Professor Varol's academic articles have appeared or are forthcoming in the Harvard
International Law Journal, Iowa Law Review, Missouri Law Review, Texas International Law
Journal, and Vanderbilt Journal of Transnational Law. His work-in-progress "The
Democratic Coup d'État" was one of two papers by a Younger Comparativist
(scholars in their first 10 years of teaching) selected for presentation at the annual
meeting of the American Society of Comparative Law in October 2011. 

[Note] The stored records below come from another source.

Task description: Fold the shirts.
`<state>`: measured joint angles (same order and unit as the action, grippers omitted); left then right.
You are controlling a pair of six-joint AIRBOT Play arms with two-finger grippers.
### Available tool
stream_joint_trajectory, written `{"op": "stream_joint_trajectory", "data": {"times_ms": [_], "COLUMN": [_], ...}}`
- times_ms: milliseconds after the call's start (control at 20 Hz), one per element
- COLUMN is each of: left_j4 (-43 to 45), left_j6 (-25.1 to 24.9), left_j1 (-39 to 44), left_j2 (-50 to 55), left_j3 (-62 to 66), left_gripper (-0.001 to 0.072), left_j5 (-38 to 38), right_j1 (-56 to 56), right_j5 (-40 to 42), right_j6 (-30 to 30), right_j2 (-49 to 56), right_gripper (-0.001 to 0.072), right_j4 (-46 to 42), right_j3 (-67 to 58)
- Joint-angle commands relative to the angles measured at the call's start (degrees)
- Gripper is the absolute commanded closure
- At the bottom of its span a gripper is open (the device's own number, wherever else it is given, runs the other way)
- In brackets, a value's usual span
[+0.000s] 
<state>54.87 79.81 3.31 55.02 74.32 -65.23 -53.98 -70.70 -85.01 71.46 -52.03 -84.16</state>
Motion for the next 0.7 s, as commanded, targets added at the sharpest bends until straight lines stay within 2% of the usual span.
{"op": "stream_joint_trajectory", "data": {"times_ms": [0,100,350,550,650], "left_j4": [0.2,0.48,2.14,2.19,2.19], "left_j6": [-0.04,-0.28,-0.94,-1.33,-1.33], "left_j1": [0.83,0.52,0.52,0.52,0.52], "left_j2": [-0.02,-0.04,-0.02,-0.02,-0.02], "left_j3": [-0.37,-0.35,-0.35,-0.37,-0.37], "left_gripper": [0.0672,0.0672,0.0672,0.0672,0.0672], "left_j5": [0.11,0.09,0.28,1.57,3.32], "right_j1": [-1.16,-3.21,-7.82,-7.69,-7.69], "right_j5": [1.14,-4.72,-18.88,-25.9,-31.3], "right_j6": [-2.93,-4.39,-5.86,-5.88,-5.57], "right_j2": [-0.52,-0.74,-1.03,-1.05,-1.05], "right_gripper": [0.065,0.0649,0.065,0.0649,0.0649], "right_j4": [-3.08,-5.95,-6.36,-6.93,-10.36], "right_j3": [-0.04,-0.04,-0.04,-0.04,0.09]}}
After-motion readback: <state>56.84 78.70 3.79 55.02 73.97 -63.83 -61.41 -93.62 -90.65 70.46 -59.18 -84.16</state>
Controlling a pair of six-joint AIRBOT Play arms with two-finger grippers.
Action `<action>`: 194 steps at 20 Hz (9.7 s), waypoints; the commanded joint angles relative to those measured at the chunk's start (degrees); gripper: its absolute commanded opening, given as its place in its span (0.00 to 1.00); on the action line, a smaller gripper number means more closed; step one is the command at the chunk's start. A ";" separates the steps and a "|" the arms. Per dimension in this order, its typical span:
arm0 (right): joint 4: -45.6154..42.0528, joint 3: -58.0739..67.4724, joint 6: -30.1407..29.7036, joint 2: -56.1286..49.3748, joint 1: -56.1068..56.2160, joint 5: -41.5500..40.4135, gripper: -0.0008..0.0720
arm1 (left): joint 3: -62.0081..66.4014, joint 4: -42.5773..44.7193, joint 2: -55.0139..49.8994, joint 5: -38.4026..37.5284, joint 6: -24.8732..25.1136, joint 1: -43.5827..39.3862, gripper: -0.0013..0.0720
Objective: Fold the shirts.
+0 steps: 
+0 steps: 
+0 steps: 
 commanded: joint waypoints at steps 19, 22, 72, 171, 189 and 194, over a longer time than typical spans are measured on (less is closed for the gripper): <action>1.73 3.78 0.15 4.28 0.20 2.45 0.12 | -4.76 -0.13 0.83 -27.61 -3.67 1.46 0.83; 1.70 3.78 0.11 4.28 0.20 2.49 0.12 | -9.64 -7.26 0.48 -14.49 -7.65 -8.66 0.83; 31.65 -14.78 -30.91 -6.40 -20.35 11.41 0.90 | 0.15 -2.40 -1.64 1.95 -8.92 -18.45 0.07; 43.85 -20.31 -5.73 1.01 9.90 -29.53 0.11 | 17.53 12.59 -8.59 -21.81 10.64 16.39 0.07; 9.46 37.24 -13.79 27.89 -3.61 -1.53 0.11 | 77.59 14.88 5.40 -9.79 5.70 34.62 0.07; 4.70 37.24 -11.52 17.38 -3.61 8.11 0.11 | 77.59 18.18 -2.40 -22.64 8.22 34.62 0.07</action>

Professor Varol received his law degree from the University of Iowa College of Law, where
he graduated first in his class and served as the editor-in-chief of the Iowa Law Review.
Upon graduation, he was awarded the Sandy Boyd Prize for outstanding ability and
creativity in legal writing and the Law Journal Editor Award for the greatest
contribution by a graduating law student to a student journal. Professor Varol has a
bachelor’s degree in planetary sciences from Cornell University, where he was a member of
the operations team for the 2003 Mars Exploration Rovers mission. Professor Varol is a
native of Istanbul, Turkey, and lived there for 18 years before coming to the United
States for his undergraduate studies. 

Articles

The Democratic Coup d’État (forthcoming 2012)., Harvard International Law Journal (2012)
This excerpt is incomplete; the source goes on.